Work to complete
Repeat the listing word for word. Leave every picture out.
━━ Collected data
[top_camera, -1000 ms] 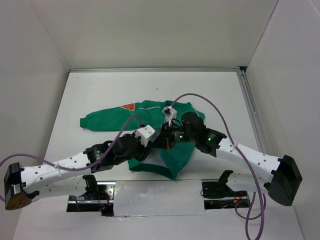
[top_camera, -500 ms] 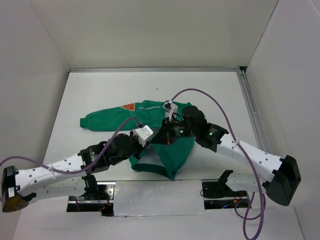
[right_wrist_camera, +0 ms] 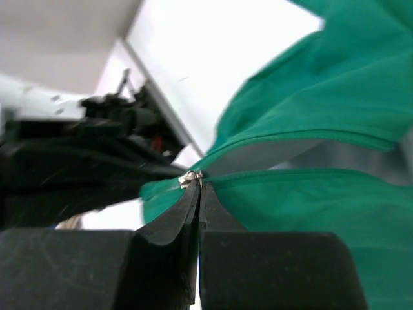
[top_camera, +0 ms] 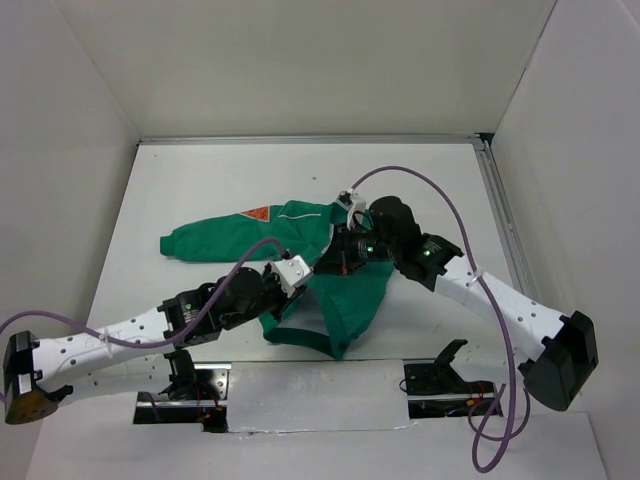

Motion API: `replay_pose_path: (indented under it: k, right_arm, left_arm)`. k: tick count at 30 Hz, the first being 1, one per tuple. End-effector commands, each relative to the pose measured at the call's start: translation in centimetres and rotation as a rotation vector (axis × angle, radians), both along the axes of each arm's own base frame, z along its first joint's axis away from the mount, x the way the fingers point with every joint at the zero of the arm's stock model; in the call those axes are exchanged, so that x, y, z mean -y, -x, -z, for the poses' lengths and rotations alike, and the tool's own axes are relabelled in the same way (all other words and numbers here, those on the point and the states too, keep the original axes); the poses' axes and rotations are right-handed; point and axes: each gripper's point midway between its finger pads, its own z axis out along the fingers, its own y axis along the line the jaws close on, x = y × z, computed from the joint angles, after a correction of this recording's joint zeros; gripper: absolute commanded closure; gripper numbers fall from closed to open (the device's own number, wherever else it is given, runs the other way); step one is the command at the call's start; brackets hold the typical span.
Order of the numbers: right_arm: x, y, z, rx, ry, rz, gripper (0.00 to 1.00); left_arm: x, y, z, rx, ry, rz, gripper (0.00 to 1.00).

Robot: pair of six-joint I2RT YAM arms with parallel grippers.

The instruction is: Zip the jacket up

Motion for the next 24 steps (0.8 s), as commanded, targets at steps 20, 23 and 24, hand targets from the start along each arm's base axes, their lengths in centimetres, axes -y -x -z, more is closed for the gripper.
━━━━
Result
[top_camera, -1000 ms] 
[top_camera, -500 ms] 
[right_wrist_camera, +0 ms] 
[top_camera, +0 ms] 

Motion API: `replay_pose_path: (indented under it: k, right_arm, left_arm)`. k: tick count at 30 Hz, the first being 1, one per tuple. End-effector commands, each relative to the pose measured at the call's start: translation in centimetres and rotation as a rotation vector (axis × angle, radians), both along the axes of each arm's own base frame, z along its first joint's axis away from the mount, x the way the fingers point with every joint at the zero of the arm's stock model; in the call those axes are exchanged, so that x, y, z mean -y, -x, -z, for the poses' lengths and rotations alike, and the tool's own axes are relabelled in the same way (all other words and numbers here, those on the point and the states too, keep the original axes); the poses' axes and rotations are right-handed; point and axes: each gripper's point midway between its finger pads, its own z axis out along the fingers, its own y axis along the line the jaws close on, x = y × z, computed from the joint angles, after a correction of this recording's joint zeros; gripper: absolute commanded closure; gripper numbers fall from closed to open (the device's own number, wherever else it is given, runs the other way); step one is the command at the call's start; brackets hold the typical span.
Order of the numbers: right_arm: x, y, z, rx, ry, rz, gripper (0.00 to 1.00); left_arm: x, y, z, rx, ry, rz, gripper (0.00 to 1.00).

Robot: pair of six-joint I2RT YAM arms with parallel grippers.

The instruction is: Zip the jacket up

Motion for the next 24 steps (0.8 s), as commanded, targets at steps 20, 23 and 24, hand targets from the start along each arm's base axes, their lengths in centimetres, axes -y -x -z, more is closed for the gripper.

Nothing else belongs to the answer.